Sur le plan linguistique, le mot
signifiant blanc,blancs espagnols , -les premiers qu’ils aient vus,-par suite esprit,
fantôme, être suprême, dérivé par
métathèse de hispanioli ,Espagnols de
l’expédition de Mendana au XVIe siècle, se retrouve, non seulement aux Salomons à Vanikoro où il s’agit des rescapés de
l’expédition Lapérouse ( Ambi, Ngambé , etc.

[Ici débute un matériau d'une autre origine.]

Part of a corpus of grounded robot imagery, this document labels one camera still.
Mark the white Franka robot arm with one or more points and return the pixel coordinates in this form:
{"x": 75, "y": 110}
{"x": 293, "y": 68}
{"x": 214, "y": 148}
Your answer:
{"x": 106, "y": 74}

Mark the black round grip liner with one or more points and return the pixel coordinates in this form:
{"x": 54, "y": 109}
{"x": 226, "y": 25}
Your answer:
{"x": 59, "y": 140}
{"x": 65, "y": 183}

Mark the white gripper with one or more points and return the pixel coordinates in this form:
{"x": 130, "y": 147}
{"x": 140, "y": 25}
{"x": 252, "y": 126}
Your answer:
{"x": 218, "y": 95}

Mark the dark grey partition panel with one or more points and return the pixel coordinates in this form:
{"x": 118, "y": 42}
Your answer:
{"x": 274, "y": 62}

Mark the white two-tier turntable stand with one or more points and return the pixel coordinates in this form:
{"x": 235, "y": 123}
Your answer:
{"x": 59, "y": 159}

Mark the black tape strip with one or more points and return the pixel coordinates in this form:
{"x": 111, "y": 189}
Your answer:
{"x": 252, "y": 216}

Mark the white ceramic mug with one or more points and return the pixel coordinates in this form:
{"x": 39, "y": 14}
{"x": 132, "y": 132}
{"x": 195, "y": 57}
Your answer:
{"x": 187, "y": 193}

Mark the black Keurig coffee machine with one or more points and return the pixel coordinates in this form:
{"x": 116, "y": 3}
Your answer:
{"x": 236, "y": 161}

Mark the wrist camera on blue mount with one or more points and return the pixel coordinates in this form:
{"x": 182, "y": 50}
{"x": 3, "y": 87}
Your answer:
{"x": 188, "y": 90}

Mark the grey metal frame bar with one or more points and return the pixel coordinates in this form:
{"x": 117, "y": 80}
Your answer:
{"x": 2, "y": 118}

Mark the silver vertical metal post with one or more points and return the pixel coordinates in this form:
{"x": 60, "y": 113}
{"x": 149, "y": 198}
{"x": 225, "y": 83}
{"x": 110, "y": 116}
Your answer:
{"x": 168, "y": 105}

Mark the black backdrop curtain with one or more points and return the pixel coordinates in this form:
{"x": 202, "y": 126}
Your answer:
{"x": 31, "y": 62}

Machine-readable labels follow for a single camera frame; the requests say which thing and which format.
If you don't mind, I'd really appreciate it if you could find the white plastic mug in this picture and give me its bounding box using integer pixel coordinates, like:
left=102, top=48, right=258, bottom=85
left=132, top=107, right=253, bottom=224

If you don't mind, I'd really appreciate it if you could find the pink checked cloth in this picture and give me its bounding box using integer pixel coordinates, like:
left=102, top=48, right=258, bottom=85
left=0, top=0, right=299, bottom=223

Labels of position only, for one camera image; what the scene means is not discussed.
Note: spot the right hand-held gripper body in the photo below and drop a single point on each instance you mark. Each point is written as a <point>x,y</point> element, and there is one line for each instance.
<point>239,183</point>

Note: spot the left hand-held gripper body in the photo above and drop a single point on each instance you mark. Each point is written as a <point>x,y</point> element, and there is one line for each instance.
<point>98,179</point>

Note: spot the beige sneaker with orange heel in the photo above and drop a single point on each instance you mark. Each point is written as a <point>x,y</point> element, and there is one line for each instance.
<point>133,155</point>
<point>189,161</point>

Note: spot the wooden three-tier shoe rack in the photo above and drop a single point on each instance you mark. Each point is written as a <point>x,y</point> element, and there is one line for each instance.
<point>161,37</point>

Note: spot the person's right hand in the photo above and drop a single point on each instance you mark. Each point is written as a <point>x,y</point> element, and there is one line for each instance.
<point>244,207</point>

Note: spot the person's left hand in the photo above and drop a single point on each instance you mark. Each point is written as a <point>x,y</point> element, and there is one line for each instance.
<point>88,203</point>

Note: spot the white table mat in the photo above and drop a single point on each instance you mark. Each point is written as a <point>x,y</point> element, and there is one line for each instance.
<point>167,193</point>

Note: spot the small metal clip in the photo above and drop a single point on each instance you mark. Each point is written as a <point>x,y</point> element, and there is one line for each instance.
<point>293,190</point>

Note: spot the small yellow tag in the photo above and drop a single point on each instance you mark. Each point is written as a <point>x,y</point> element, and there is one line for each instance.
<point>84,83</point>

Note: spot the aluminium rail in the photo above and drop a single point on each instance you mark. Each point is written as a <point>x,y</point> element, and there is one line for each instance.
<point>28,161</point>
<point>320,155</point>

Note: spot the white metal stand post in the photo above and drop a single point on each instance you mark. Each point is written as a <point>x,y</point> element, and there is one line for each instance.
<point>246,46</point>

, voir mon blog sur Lapérouse), mais dans toute
l’Afrique du sud , à l’ouest , chez les Bantous en particulier : voir
note de Frazer, p.709, volume 2 du Rameau
d’or, collection Bouquins, Atys et
Osiris). Chez les tribus du Loango, du Congo, de l’Angola et du Bengouela, l’esprit
se dit Ambi, Njambi, Zambi, Nsambi, Ngambé, Njane, O- njame, tandis que dans le Cameroun c’est Nzambi, etc. Dans John H. Weeks, Among
Congo Cannibals, London, 1913, p.246 sqq., on peut lire :” Sur le
Bas-Congo, on l’appelle Nzambi, ou,
par son titre le plus complet, Nzambi a
mpungu. ; on n’a encore pas
trouvé de racine satisfaisante pour Nzambi
[et pour cause !]…Sur le Haut-Congo, chez le peuple Bobangi, le mot
qui désigne l’Etre suprême est Nyambé ;
chez les Lulangas, Nzakomba ;
chez les Bolokis, Njambé ; chez
les Bopotos, Libanza… Il est
intéressant de noter que le nom le plus
commun pour Etre suprême [entendez blanc, esprit] sur le Congo est aussi connu, sous une forme ou sous une autre, sur une vaste surface de l’Afrique, depuis le 6 e degré au nord de
l’équateur jusqu’à l’extrême sud de l’Afrique ; par exemple, chez les
Ashantis, c’est Onyame, au Gabon,
c’est Anyambie, et, à 3000 kilomètres
de là , chez les Barotses, c’est Niambé…
Ils jugent aussi que l’Etre suprême (Nzambi)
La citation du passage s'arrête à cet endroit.